**EXERCISE INSTRUCTIONS**
Write out, word for word, every line in the data below from the one containing "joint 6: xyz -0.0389" to the one containing "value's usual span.", both of them included.

^^^^

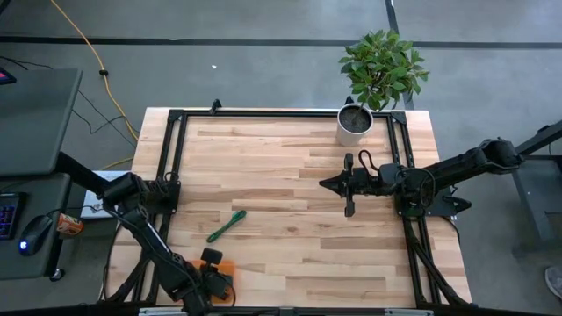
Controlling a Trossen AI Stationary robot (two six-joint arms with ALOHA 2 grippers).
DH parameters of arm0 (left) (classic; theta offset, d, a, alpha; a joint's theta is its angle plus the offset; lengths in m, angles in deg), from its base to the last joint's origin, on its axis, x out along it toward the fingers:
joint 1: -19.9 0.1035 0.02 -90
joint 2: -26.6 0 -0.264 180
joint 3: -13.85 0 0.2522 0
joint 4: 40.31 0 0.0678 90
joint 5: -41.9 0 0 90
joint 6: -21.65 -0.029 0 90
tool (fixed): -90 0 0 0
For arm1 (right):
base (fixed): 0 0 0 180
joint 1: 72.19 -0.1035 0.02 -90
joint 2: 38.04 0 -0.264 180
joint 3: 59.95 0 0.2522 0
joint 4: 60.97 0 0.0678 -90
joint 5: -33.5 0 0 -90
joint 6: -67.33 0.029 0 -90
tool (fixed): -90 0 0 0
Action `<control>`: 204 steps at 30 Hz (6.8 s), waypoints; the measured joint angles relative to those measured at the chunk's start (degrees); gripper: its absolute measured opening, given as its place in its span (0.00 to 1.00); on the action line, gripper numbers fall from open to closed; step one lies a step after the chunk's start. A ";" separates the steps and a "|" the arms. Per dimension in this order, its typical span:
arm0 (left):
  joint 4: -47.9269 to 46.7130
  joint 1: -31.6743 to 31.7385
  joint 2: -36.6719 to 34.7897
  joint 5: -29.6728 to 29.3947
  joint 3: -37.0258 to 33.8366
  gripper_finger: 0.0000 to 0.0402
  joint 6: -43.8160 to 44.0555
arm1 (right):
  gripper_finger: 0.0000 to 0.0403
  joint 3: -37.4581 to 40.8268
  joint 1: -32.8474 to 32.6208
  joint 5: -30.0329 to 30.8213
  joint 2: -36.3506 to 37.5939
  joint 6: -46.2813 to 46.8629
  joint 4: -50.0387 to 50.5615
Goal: Pick and place USB-C Cables
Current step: Put the black charger cable into the orange bin, then put the green charger cable into the orange bin
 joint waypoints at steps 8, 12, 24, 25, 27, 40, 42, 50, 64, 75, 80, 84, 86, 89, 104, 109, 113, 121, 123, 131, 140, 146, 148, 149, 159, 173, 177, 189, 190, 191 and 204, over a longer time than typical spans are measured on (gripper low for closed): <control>-0.14 1.14 0.00 1.50 -0.07 0.42 0.08 | 0.00 0.00 0.00 0.00 0.01 0.00 0.00; -0.14 1.68 0.00 2.52 -0.07 0.49 0.03 | 0.00 0.00 0.00 -0.02 0.01 0.00 0.00; -4.53 4.82 -3.37 9.55 -0.09 0.51 -4.55 | 0.00 0.00 0.00 -0.04 -0.02 0.31 0.24; -5.52 5.15 -4.56 9.57 -0.09 0.51 -4.52 | 0.00 0.00 0.00 -0.04 -0.02 0.31 0.26; -6.68 5.71 -7.42 8.96 -0.09 0.51 -4.50 | 0.00 0.00 0.02 -0.04 -0.02 0.31 0.42; -4.71 3.93 -32.55 -29.36 -0.61 0.51 -15.04 | 0.00 0.00 0.02 -0.06 -0.02 0.28 1.49; -2.06 3.18 -36.05 -38.82 -2.40 0.51 -17.85 | 0.00 0.00 0.00 -0.07 -0.02 0.26 1.53; 15.00 5.80 -48.55 -53.42 -17.79 0.51 -26.05 | 0.00 0.00 0.02 -0.05 -0.02 0.24 1.51; 74.66 36.47 -67.16 -9.81 -52.06 0.51 -49.69 | 0.00 0.00 0.13 -0.04 -0.02 -0.20 1.09; 59.10 50.93 -78.09 3.96 -54.21 0.51 -35.45 | 0.00 0.00 0.13 -0.04 -0.02 -0.20 1.05; 58.79 50.40 -79.03 -0.35 -54.21 0.51 -32.27 | 0.00 0.00 0.13 -0.04 -0.02 0.22 1.05; 60.86 49.71 -79.01 0.18 -54.18 0.51 -32.36 | 0.00 0.00 0.13 -0.04 -0.02 0.22 1.05; 61.36 49.25 -78.98 0.18 -54.18 0.51 -32.37 | 0.00 0.00 0.13 -0.04 -0.02 0.22 1.05; 61.47 48.48 -78.95 0.20 -54.18 0.51 -32.24 | 0.00 0.00 0.13 -0.04 -0.02 0.22 1.05; 61.38 45.81 -78.09 2.47 -54.14 0.51 -34.99 | 0.00 0.00 0.13 -0.04 -0.02 0.24 1.05; 61.35 45.81 -78.09 2.44 -54.14 0.51 -34.99 | 0.00 0.00 0.13 -0.04 -0.02 0.21 1.57; 61.34 45.81 -78.10 2.30 -54.14 0.51 -34.99 | 0.00 0.00 0.13 2.05 -0.02 0.91 2.78; 61.30 45.81 -78.09 2.30 -54.14 0.51 -34.99 | 0.00 0.00 0.11 3.52 -0.02 1.73 2.92; 61.27 45.81 -78.10 2.30 -54.14 0.51 -34.96 | 0.00 0.00 0.13 3.54 -0.02 1.54 2.75; 60.97 45.81 -78.12 2.30 -54.14 0.51 -34.57 | 0.00 0.00 0.13 3.61 0.75 4.31 2.69; 60.14 45.81 -78.10 2.32 -54.14 0.51 -34.53 | 0.00 8.79 0.13 3.76 12.93 3.80 0.62; 60.94 45.82 -78.10 2.32 -54.14 0.51 -34.54 | 0.00 21.72 0.11 3.33 24.67 8.10 -8.42; 61.54 45.81 -78.12 2.32 -54.12 0.51 -34.55 | 0.00 21.63 0.10 3.23 27.19 8.73 -4.69; 61.53 45.81 -78.12 2.32 -54.12 0.51 -34.55 | 0.00 21.62 0.07 2.99 27.93 8.83 -3.39; 60.95 45.83 -78.12 2.36 -54.12 0.51 -34.48 | 0.00 21.86 0.15 -3.90 27.52 7.00 -0.44; 60.16 45.83 -78.12 2.36 -54.12 0.51 -34.52 | 0.00 21.88 -1.28 -2.95 53.85 7.32 23.78; 60.16 45.83 -78.12 2.37 -54.12 0.51 -34.31 | 0.00 21.88 -2.81 -2.19 56.98 6.89 28.39; 59.70 45.83 -78.09 2.36 -54.12 0.51 -32.65 | 0.00 21.90 -3.80 0.79 57.95 5.75 30.78; 59.78 45.83 -78.10 2.36 -54.12 0.51 -31.92 | 0.00 21.90 -3.80 0.79 57.95 5.77 30.76; 59.99 45.83 -78.09 2.36 -54.11 0.51 -31.13 | 0.00 21.92 -3.78 0.83 57.95 5.77 30.68; 34.89 45.32 -62.66 -6.69 -31.90 0.51 -28.61 | 0.00 21.92 -3.76 2.08 57.95 6.84 30.56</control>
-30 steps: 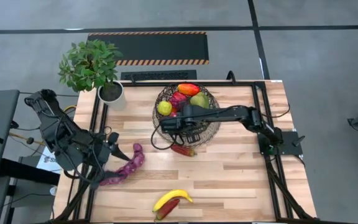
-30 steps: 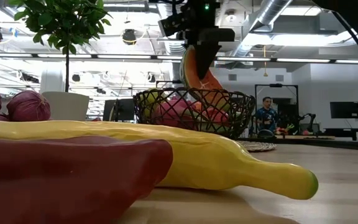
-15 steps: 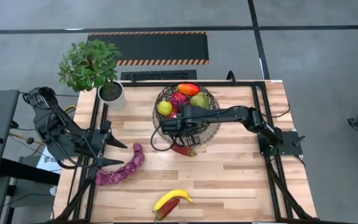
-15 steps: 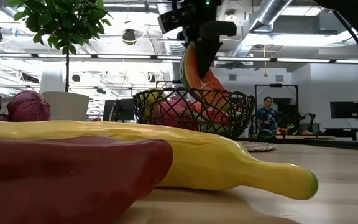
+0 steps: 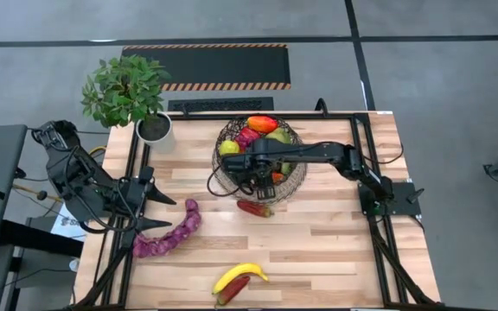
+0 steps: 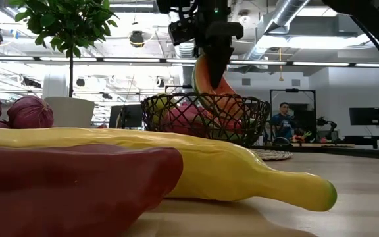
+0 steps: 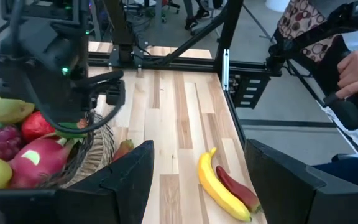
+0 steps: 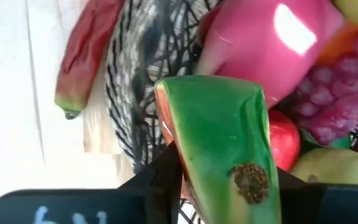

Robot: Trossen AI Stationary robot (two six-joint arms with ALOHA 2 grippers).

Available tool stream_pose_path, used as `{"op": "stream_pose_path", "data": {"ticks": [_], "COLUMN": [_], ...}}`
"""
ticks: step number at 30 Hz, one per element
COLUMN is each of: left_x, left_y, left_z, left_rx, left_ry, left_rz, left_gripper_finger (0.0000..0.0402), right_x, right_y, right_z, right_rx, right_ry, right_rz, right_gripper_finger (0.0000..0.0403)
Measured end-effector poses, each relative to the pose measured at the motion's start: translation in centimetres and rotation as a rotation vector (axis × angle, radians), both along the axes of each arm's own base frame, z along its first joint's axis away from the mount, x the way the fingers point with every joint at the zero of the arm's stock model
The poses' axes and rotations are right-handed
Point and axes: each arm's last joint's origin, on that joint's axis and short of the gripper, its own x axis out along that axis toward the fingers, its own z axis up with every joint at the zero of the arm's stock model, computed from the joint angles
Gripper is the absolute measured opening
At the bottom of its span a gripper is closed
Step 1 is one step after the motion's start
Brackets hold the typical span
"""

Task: Build produce basket
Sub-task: Put the sliced watermelon into the basket

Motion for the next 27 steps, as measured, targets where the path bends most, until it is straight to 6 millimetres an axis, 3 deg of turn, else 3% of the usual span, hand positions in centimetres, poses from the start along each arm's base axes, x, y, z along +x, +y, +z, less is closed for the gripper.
{"op": "stream_pose_path", "data": {"ticks": [13, 27], "left_x": [0.0, -0.1], "left_y": [0.0, 0.1], "left_z": [0.0, -0.2], "left_rx": [0.001, 0.020], "left_ry": [0.001, 0.015], "left_rz": [0.000, 0.004], "left_gripper_finger": [0.0237, 0.0237], "right_x": [0.0, 0.3], "right_y": [-1.3, -2.3], "right_z": [-0.1, -0.2], "right_rx": [-0.045, -0.166], "right_ry": [0.002, 0.005], "right_rz": [-0.041, 0.009], "right_gripper_finger": [0.0223, 0.0233]}}
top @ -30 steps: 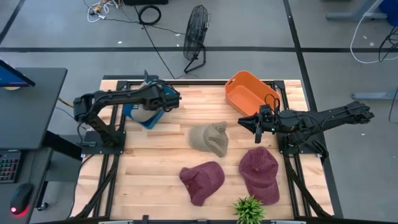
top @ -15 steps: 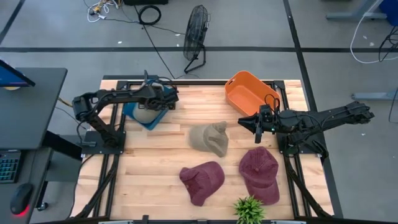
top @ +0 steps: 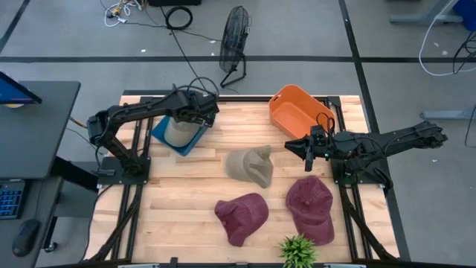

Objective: Pick & Place hat
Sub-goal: Put the left brown cap into the blue bin

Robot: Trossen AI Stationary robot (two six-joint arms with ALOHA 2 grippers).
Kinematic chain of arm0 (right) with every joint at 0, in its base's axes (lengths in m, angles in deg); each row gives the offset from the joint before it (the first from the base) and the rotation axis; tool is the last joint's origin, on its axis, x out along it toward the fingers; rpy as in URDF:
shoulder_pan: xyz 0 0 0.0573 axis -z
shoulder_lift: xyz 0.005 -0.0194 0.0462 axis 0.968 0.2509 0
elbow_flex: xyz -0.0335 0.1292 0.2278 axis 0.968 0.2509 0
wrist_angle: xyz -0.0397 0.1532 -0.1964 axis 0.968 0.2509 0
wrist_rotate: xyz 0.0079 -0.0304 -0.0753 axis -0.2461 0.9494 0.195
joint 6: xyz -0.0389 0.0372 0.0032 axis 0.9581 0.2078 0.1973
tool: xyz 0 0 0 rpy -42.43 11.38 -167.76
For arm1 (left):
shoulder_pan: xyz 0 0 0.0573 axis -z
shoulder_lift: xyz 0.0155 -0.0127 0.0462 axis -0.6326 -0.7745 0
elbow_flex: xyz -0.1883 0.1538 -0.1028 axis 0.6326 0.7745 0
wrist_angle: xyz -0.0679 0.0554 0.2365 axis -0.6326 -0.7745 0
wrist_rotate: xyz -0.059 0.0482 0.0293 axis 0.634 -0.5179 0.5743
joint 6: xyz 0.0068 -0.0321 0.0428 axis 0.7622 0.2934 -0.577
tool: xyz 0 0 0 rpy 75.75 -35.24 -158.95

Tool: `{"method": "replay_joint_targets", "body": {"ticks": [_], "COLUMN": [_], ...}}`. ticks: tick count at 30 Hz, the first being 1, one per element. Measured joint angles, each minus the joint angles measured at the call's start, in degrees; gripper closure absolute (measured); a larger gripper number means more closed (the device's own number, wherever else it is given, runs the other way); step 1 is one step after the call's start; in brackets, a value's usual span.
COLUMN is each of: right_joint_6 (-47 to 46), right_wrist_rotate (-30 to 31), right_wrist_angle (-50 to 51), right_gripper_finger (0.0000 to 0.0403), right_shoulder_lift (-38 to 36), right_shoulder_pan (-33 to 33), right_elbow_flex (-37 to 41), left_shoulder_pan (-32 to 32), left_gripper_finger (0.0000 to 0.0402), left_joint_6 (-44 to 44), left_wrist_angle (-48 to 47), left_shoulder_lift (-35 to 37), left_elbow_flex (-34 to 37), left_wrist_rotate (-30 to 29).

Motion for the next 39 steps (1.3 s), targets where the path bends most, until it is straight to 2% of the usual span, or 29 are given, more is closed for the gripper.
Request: {"method": "replay_joint_targets", "body": {"ticks": [7,13,18,24,32,37,39], "right_joint_6": [0.00,0.00,0.00,0.00,-1.57,-1.53,-1.53], "right_wrist_rotate": [0.16,0.16,0.16,0.16,0.14,0.16,0.15], "right_wrist_angle": [0.66,1.11,1.22,1.31,1.57,1.57,1.61], "right_gripper_finger": [0.0328,0.0328,0.0328,0.0328,0.0328,0.0328,0.0328], "right_shoulder_lift": [-0.02,0.00,0.00,0.00,-0.01,0.00,0.00], "right_shoulder_pan": [-0.02,0.00,0.00,-0.01,0.00,-0.02,-0.01], "right_elbow_flex": [0.00,0.00,0.00,0.00,0.00,0.00,0.00], "left_shoulder_pan": [0.72,0.84,-0.22,-4.22,-6.51,-6.96,-6.48], "left_gripper_finger": [0.0294,0.0390,0.0396,0.0398,0.0399,0.0399,0.0399], "left_joint_6": [-4.16,-5.44,-5.50,-7.22,-5.81,-5.81,-4.79], "left_wrist_angle": [0.35,3.22,8.06,15.50,24.27,32.12,32.52], "left_shoulder_lift": [0.00,-0.07,-0.11,-0.11,-0.13,-0.12,-0.13], "left_elbow_flex": [1.12,4.78,9.63,16.18,23.34,26.63,26.67], "left_wrist_rotate": [2.49,8.06,5.70,8.25,8.62,14.89,16.12]}}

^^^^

**THE ANSWER**
joint 6: xyz -0.0389 0.0372 0.0032 axis 0.9581 0.2078 0.1973
tool: xyz 0 0 0 rpy -42.43 11.38 -167.76
For arm1 (left):
shoulder_pan: xyz 0 0 0.0573 axis -z
shoulder_lift: xyz 0.0155 -0.0127 0.0462 axis -0.6326 -0.7745 0
elbow_flex: xyz -0.1883 0.1538 -0.1028 axis 0.6326 0.7745 0
wrist_angle: xyz -0.0679 0.0554 0.2365 axis -0.6326 -0.7745 0
wrist_rotate: xyz -0.059 0.0482 0.0293 axis 0.634 -0.5179 0.5743
joint 6: xyz 0.0068 -0.0321 0.0428 axis 0.7622 0.2934 -0.577
tool: xyz 0 0 0 rpy 75.75 -35.24 -158.95

Tool: `{"method": "replay_joint_targets", "body": {"ticks": [_], "COLUMN": [_], ...}}`. ticks: tick count at 30 Hz, the first being 1, one per element. Measured joint angles, each minus the joint angles measured at the call's start, in degrees; gripper closure absolute (measured); a larger gripper number means more closed (the device's own number, wherever else it is given, runs the other way); step 1 is one step after the call's start; in brackets, a value's usual span.

There is no more to the output, and the exercise is done.